We first exhibit that the expected risk is upper bounded by the truncation error Err₁ and the estimation error Err₂ with ${{\mathbb{E}}}_{{\boldsymbol{x}}}| {h}_{{\mathsf{s}}}({\boldsymbol{x}},O)-f(\rho ({\boldsymbol{x}}),O){| }^{2}\le (\sqrt{{\text{Err}}_{1}}+\sqrt{{\text{Err}}_{2}})$, where ${\text{Err}}_{1}={{\mathbb{E}}}_{{\boldsymbol{x}}}\left[| \,\text{Tr}\,\left(O{\rho }_{\Lambda }({\boldsymbol{x}})\right)-\,\text{Tr}\,(O\rho ({\boldsymbol{x}})){| }^{2}\right]\,{{\rm{Err}}}_{2}={{\mathbb{E}}}_{{\boldsymbol{x}}}[| \,\text{Tr}\,\left(O{\rho }_{\Lambda }({\boldsymbol{x}})\right)-{h}_{{\mathsf{s}}}({\boldsymbol{x}},O){| }^{2}]$. Here we expand the explored state under the trigonometric monomial basis in Eq. (8) with ${\rho }_{\Lambda }={\sum }_{{\boldsymbol{\omega }}\in {\mathfrak{C}}(\Lambda )}{\Phi }_{{\boldsymbol{\omega }}}({\boldsymbol{x}})$ and ρ = ρ_d. Intuitively, Err₁ measures the discrepancy between the target state and the truncated state, and Err₂ measures the difference between the prediction and the estimation of the truncated state.

The upper bound of Err₁ is established by connecting with the gradient norm of the expectation value Tr(ρ(x)O). More concisely, supported by the results of Fourier analysis, we prove that Err₁ is upper bounded by ${{\mathbb{E}}}_{{\boldsymbol{x}} \sim {[-\pi,\pi ]}^{d}}\parallel {\nabla }_{{\boldsymbol{x}}}\,\text{Tr}\,(\rho ({\boldsymbol{x}})O){\parallel }_{2}^{2}/\Lambda$. Then, under the assumption ${{\mathbb{E}}}_{{\boldsymbol{x}} \sim {[-\pi,\pi ]}^{d}}\parallel {\nabla }_{{\boldsymbol{x}}}\,\text{Tr}\,(\rho ({\boldsymbol{x}})O){\parallel }_{2}^{2}\le C$, we obtain Err₁≤C/Λ. The upper bound of Err₂ is obtained by exploiting the results of Pauli-based shadow estimation.
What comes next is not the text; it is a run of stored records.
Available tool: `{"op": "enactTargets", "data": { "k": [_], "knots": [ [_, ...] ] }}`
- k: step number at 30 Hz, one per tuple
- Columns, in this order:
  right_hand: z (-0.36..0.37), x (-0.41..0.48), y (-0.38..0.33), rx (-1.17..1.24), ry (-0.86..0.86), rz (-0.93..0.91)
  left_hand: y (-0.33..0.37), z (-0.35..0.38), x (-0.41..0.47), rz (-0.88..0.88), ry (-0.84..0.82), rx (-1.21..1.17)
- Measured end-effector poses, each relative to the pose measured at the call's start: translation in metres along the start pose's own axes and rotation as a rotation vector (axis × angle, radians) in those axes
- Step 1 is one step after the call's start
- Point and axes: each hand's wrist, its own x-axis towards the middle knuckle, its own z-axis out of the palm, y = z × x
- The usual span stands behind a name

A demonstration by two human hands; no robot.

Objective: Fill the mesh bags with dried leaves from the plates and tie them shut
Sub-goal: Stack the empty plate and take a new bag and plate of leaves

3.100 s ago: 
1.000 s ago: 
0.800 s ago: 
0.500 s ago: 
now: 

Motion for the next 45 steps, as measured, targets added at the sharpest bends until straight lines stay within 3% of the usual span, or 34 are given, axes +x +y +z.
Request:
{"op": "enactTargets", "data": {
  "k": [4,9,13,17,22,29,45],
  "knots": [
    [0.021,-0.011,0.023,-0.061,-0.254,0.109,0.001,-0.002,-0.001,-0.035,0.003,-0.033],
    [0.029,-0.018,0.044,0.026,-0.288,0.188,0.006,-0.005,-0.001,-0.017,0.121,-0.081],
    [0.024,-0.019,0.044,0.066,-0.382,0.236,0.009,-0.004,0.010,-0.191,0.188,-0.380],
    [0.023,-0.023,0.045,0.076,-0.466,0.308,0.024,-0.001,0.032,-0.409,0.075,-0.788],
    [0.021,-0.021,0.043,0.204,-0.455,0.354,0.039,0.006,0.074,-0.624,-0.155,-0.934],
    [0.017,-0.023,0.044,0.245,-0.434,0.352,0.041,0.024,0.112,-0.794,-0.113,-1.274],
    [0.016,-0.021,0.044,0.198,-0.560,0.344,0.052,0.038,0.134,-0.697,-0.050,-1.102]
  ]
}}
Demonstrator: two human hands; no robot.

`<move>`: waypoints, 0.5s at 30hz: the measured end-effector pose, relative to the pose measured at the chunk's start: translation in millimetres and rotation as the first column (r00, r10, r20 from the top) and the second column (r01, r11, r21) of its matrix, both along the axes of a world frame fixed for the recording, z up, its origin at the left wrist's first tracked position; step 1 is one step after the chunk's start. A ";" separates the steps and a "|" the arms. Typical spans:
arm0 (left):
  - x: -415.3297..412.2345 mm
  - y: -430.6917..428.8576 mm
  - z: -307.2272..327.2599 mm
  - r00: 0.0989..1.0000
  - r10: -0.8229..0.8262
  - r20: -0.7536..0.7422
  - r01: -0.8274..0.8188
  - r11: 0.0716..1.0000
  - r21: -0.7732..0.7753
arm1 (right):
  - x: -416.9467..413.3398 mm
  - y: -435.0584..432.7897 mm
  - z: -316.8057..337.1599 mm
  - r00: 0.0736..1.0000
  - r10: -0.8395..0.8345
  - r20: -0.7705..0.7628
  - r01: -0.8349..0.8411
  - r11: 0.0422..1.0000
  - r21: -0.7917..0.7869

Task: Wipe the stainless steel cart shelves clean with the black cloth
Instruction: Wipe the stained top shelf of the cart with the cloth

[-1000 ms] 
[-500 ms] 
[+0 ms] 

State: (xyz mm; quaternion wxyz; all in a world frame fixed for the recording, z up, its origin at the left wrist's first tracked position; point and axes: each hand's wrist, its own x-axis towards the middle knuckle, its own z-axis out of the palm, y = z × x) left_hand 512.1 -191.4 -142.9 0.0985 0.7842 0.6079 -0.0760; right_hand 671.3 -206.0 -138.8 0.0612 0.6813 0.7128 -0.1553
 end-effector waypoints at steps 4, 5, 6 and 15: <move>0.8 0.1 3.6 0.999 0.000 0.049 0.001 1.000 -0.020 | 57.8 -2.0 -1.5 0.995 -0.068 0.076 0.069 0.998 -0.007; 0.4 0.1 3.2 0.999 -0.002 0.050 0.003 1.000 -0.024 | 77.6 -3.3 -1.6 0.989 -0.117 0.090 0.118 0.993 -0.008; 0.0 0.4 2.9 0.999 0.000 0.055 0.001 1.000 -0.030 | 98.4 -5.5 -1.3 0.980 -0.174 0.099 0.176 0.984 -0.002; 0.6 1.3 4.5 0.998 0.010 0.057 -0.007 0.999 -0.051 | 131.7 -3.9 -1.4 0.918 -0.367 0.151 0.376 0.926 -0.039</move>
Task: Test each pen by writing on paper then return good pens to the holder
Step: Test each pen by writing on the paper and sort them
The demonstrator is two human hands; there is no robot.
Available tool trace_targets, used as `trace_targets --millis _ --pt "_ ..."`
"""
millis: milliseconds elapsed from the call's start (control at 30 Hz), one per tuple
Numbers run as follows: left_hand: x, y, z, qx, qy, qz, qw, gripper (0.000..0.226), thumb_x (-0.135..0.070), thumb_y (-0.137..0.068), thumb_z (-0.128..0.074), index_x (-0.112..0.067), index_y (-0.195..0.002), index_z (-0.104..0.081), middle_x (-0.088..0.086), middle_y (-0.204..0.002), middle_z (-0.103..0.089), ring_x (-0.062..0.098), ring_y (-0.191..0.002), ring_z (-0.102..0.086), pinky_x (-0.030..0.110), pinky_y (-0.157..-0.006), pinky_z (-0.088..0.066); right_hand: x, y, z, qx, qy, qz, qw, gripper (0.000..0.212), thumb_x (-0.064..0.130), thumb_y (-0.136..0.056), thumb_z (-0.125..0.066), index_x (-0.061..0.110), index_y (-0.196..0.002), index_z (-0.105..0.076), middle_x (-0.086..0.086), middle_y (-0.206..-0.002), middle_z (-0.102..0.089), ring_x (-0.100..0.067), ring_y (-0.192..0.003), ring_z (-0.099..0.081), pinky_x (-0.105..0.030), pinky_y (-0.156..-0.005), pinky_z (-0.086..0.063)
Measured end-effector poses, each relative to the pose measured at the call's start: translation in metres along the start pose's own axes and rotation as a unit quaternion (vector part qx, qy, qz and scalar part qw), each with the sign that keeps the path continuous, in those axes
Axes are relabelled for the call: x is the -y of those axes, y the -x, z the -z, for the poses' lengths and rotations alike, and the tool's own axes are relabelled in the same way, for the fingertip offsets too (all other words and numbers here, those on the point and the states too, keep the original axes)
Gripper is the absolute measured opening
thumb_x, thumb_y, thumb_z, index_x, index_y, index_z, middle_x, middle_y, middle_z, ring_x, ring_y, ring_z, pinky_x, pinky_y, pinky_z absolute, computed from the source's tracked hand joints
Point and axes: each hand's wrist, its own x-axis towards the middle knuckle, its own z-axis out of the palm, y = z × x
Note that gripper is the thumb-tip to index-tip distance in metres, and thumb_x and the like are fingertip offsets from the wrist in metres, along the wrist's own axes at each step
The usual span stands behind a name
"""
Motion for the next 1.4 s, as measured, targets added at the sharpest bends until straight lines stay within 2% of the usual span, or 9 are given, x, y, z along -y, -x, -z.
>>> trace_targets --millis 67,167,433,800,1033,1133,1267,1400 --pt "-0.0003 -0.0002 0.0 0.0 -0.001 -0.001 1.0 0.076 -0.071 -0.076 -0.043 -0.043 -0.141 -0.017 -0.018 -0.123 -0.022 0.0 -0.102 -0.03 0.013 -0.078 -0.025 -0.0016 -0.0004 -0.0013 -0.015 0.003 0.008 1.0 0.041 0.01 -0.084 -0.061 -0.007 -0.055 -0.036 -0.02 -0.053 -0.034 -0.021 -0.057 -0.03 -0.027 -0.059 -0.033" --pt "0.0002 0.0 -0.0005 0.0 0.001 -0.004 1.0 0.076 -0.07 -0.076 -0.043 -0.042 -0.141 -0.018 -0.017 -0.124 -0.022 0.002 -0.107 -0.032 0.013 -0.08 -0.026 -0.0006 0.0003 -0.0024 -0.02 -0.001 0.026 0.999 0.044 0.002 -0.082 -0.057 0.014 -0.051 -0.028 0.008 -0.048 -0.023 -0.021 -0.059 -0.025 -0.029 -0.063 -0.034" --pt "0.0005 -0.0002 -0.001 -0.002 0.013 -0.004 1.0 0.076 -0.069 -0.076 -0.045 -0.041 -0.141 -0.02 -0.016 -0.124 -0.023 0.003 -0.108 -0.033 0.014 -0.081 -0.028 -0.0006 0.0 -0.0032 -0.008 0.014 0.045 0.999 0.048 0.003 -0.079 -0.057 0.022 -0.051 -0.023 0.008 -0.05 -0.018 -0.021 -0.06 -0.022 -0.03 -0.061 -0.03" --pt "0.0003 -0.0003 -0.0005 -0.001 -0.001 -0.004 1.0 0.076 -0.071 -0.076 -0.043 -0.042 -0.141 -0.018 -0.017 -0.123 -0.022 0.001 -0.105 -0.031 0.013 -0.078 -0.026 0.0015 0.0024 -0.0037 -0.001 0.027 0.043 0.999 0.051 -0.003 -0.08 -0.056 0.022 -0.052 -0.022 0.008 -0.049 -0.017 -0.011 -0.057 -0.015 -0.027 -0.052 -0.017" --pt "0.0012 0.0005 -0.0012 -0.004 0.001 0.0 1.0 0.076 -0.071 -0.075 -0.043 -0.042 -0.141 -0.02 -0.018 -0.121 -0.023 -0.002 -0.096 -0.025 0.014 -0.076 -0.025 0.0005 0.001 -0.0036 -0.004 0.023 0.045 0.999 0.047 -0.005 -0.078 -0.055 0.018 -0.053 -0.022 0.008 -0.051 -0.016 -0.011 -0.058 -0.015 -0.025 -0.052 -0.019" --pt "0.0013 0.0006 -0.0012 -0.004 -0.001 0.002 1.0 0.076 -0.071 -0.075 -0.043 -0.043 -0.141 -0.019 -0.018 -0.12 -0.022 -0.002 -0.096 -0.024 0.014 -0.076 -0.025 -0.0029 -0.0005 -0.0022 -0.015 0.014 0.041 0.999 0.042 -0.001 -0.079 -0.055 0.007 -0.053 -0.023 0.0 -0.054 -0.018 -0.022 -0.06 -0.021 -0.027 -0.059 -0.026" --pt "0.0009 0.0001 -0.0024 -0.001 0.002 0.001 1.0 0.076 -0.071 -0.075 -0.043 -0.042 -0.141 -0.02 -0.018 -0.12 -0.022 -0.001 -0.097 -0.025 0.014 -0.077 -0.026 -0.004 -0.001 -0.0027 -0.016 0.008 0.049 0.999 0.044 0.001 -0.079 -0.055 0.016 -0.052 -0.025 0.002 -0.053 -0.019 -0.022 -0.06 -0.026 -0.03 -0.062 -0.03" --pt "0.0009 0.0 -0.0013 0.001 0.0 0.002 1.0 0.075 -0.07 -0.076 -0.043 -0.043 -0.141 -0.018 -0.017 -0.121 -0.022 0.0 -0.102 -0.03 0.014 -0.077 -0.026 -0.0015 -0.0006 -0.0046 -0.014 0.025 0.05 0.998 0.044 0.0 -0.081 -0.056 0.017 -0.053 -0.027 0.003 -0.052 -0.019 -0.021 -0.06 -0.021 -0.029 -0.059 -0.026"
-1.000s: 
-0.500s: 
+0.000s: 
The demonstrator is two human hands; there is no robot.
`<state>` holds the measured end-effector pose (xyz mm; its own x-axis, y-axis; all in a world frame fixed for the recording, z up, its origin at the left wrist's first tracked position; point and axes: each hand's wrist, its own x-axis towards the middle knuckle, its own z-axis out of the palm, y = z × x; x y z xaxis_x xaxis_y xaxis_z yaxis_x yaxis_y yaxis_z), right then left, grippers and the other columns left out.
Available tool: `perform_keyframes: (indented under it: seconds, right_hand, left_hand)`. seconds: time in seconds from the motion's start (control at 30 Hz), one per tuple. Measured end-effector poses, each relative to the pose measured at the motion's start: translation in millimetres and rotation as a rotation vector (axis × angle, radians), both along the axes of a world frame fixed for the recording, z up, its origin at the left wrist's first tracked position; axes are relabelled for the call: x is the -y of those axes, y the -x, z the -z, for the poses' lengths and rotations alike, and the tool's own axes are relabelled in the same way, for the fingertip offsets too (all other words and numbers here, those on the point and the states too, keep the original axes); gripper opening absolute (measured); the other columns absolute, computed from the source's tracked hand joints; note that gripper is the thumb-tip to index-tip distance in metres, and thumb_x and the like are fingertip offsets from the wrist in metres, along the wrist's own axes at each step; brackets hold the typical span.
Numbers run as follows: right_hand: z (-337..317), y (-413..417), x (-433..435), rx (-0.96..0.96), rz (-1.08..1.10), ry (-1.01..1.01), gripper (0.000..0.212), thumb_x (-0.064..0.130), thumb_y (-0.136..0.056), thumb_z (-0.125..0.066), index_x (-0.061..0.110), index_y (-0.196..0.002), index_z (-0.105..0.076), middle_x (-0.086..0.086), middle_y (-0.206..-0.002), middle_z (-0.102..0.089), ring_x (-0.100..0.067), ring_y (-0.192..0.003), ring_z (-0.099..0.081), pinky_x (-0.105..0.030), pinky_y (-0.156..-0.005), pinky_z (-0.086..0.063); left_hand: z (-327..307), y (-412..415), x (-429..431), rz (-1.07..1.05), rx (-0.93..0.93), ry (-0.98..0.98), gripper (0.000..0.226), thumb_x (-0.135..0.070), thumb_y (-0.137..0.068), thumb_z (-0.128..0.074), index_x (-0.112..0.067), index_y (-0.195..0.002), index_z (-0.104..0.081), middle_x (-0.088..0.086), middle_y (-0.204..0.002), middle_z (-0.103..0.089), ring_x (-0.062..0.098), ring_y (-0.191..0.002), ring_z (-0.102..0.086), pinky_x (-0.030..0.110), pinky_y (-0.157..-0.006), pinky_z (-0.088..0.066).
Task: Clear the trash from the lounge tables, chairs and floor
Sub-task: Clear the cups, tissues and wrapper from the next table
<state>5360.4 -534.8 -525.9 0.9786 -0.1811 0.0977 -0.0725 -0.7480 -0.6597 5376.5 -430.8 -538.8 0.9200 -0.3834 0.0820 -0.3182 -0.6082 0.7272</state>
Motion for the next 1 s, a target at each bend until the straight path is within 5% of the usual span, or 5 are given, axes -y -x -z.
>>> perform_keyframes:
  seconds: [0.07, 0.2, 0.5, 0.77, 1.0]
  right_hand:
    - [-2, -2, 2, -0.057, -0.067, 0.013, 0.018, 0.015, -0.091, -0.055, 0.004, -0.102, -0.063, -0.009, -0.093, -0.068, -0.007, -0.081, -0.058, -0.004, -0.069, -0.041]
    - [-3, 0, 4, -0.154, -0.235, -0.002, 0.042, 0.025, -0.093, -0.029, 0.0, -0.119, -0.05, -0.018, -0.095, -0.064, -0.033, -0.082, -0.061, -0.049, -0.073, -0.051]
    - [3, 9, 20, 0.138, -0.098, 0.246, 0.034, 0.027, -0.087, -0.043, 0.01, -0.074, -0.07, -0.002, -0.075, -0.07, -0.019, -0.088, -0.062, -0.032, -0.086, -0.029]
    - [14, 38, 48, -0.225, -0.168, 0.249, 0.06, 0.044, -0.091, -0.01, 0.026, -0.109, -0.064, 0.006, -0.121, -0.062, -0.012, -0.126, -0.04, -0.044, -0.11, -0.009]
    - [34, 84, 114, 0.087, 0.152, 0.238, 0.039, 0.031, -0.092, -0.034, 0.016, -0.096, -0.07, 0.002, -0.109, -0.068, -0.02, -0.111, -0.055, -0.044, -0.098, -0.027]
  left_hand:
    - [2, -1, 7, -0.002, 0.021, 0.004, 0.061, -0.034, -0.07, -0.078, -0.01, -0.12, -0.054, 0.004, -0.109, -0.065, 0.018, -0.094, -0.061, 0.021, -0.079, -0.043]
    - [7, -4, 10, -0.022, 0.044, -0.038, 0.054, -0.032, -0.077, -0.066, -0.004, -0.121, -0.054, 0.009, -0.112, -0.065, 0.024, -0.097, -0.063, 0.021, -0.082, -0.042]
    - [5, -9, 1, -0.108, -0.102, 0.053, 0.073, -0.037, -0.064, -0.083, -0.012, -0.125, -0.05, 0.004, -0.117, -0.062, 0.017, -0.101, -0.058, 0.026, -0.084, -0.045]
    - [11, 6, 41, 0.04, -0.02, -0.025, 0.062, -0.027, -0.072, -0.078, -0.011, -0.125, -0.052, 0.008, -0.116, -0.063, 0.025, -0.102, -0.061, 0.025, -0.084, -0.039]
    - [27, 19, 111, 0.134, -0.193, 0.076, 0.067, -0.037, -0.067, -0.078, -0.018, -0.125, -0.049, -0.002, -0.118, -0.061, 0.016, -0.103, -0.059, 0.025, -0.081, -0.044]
Particularly, we first prove that ${h}_{{\mathsf{s}}}({\boldsymbol{x}},O)$ is an unbiased estimator of ρ_Λ(x). Then we make use of the results of Pauli-based shadow to quantify the estimation error, i.e., ${\text{Err}}_{2}\le \tilde{{\mathcal{O}}}(| {\mathfrak{C}}(\Lambda )| \frac{1}{2n}{B}^{2}{9}^{K})$. Taken together, we reach the complexity bound in Theorem 2.

Code implementation and simulation details

All numerical simulations in this work are conducted using Python, primarily leveraging the Pennylane and PastaQ libraries. For small qubit sizes with N ≤ 20, we use Pennylane to generate training examples and make predictions for new inputs. For larger qubit sizes with N > 20, we utilize PastaQ to generate training data and Numpy to handle post-processing and new input predictions.

The code implementation of our proposal proceeds as follows. The collected shadow states are alternately stored in the HDF5 binary data format and the standard binary file format in NumPy. For instance, when N = 60 and T = 5000, the file size of each shadow state is 14.4 MB. Utilizing advanced storage strategies can further reduce memory costs. The representation used in the kernel calculation is obtained via an iterative approach. In particular, we iteratively compute a set of representations {Φ_ω} satisfying ∥ω∥₀ = λ and λ ≤ Λ. Given a specified λ, we identify the indices with nonzero values via a combinatoric iterator and compute the corresponding representations according to Eq. (7). It is noteworthy that adopting distributed computing strategies can further improve the computational efficiency of our method.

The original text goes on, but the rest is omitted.